Texto de Ailin Aleixo
Homens pensam que abrir as
pernas é a maior moleza: só deitar ali, arrancar a calcinha e correr pro
abraço. Na maioria das vezes, é até verdade, mas um dia no ano, durante
muitos anos, esse ato tão banal e (se a moça tiver sorte) corriqueiro vira
um martírio abissal: o Dia do Papanicolau. Menos uma data santa e
muito mais um mergulho no inferno do desconforto, o dia do tal papa começa
com aquele famoso "pode se despir e colocar esse avental com a
abertura voltada pra trás". Peladas, descalças sobre o chão frio e
com um ventinho batendo na bunda, vamos (nós, mulheres) nos encaminhando
para a sala de exame. Ao abrir a porta, temos a visão do hall do Hades: uma
maca coberta por lençol de papel, dois apoios para os pés, um computador
esquisitão e um médico com aquele sorriso polido que diz, na verdade, "não
precisa ficar sem graça só porque jamais te vi na vida e agora vou enfiar
e cutucar até a sua amígdala". Enfim, deitamos. Deslizamos a bunda
até a beira da maca, abrindo até a alma para a exploração iminente,
encaixamos os calcanhares nos apoiadores. "Agora relaxe." Respiramos
fundo e então ele adentra o âmago do nosso ser.

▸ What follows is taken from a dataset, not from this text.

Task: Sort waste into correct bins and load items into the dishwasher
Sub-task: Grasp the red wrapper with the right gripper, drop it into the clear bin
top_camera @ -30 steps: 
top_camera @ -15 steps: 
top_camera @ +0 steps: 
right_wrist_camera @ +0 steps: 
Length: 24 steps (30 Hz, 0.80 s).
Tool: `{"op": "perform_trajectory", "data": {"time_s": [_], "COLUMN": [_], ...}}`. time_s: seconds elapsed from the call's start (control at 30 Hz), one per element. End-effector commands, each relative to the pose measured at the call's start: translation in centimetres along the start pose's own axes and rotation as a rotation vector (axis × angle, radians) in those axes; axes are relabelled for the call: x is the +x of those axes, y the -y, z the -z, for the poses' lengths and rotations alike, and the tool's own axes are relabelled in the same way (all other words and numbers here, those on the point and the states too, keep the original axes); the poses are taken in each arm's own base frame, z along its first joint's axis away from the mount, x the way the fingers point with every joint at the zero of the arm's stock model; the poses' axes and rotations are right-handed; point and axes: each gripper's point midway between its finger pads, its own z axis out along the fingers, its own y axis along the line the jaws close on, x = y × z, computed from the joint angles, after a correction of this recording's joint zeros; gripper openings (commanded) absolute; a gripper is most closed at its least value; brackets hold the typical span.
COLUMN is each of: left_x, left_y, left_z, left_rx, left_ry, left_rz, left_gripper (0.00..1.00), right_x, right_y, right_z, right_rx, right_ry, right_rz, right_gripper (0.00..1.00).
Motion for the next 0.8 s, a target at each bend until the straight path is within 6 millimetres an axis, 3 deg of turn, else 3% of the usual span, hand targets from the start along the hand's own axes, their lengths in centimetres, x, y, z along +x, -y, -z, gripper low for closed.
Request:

Gelado, mais duro do que
estamos acostumadas, fino, metálico. Um troço bizarro chamado espéculo. Ele
percorre o caminho que você, querido leitor, faz coisas absurdas e
inconfessáveis para percorrer e enfim chega ao ponto final: ali pertinho
do colo do útero, onde alguns homens adoram brincar de bate-estaca, nos
provocando sensações tão agradáveis quanto uma perfuração de tímpano. E,
então, expiramos aliviadas. Por pouco tempo, COÇANDO OS OVÁRIOS. Algo
dentro de nós se expande e alarga. Quer dizer, mais ou menos dentro. Dentro
e fora, pra ser exata. O bico de pato estilizado afasta
nossas caras-metades inferiores até que a zona do agrião fique
completamente, absolutamente, inteiramente aberta e livre para o ataque
final: o dedo. E nessa hora, que horror, uma tremenda vulnerabilidade nos
assola. Além de escancaradas, temos um pedaço de mão cutucando cada canto
e cavidade, procurando caroços, carnes estranhas e toda sorte de possíveis
doenças. Mas não é nelas que pensamos enquanto nossa bexiga é pressionada
e os ovários são coçados. Pensamos, é no quanto aquela situação lastimável
vai durar. E então, num transe anual, enxergamos o mundo através dos olhos
de Einstein: o tempo é mesmo relativo (o exame nunca dura mais que
cinco minutos, mas parece que daria para assistirmos a Spartacus e à trilogia
de O Senhor dos Anéis na sequência). Você já acha suficiente? Ah,
quanta inocência! A retirada do dedo não é o fim, é o anúncio da hora da
entrada de um tipo de palito de sorvete que escarafuncha e raspa nossas
umidades para retirar o "material" que será analisado e dirá se
nossa querida xana está 100% em ordem e habilitada para uso contínuo. Só
daí somos despirulitadas (retiram do meio de nós o que estava nos
espetando) e fechamos tudo o que estava aberto.
E pensar que a homarada faz
o maior estardalhaço e arma um baita dramalhão mexicano só por causa de
uma mera dedadinha no traseiro. Mas como são mocinhas, não?